If you are not sure which model fits you best, look at your TID chart for the past 90 days. The distribution you naturally fall into, before any deliberate planning, is often a good starting point. From there you can decide whether to lean into it or deliberately shift toward a different model.

The foundation all models share: zone 2 quality

Regardless of which model you choose, the quality of your easy training matters more than most athletes realize. Every model dedicates at least 65-80% of training time to low intensity. If that time is not productive, no amount of interval work will compensate.

Zone 2 training is not just "riding easy." It is a specific physiological stimulus that builds mitochondrial density, improves fat oxidation, and increases capillary density in working muscles. These adaptations form the aerobic base that every other training zone builds on. Poor zone 2 quality, like drifting into zone 3 on every ride, costs you twice: it does not provide the zone 2 adaptations and it adds fatigue that compromises your hard sessions.

The analytics page includes a Zone 2 Quality chart that tracks your efficiency factor (power/heart rate ratio) over time during low-intensity work. A rising EF trend means your aerobic engine is improving: you are producing more power for the same cardiac cost. A flat or declining trend suggests your easy sessions are either too hard (zone 3 drift) or your body needs more recovery.

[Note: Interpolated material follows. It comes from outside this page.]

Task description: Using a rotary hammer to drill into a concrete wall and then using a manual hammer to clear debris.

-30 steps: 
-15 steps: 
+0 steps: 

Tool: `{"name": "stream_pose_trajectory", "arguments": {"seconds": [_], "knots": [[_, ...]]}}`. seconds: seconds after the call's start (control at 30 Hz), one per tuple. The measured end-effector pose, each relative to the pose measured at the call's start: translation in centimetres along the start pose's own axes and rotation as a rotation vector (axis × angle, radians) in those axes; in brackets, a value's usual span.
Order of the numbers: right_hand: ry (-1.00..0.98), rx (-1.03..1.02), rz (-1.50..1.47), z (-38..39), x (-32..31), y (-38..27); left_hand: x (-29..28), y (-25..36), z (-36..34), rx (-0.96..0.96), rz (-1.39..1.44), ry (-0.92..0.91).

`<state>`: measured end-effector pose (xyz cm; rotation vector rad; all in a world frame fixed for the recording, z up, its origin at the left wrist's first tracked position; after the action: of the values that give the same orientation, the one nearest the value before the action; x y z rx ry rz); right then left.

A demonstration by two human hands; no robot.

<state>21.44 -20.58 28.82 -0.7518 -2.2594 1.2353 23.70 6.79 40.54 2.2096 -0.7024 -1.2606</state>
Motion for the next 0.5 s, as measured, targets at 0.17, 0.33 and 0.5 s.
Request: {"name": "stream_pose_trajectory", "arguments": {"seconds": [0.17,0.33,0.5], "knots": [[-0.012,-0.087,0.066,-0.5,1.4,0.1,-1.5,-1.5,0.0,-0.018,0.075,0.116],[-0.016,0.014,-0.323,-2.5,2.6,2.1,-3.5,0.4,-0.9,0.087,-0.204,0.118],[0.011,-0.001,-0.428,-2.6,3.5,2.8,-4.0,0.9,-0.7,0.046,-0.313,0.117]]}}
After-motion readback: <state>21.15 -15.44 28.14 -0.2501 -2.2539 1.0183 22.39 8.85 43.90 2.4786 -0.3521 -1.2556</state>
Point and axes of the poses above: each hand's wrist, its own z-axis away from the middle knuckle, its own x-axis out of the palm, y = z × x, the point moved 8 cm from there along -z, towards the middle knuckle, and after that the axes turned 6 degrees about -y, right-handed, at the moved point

This metric is especially useful when evaluating your periodization model. If you switch from Pyramidal to Polarized and your zone 2 quality improves over the following weeks, that is a strong signal that the moderate work was eating into your aerobic development. Conversely, if you add sweet spot work through a Pyramidal approach and your zone 2 quality holds steady, you know your body can absorb that extra stimulus.

The bottom line

The best periodization model is the one you can execute consistently, recover from, and that moves the metrics that matter for your events. Pay attention to how your body responds and adjust from there.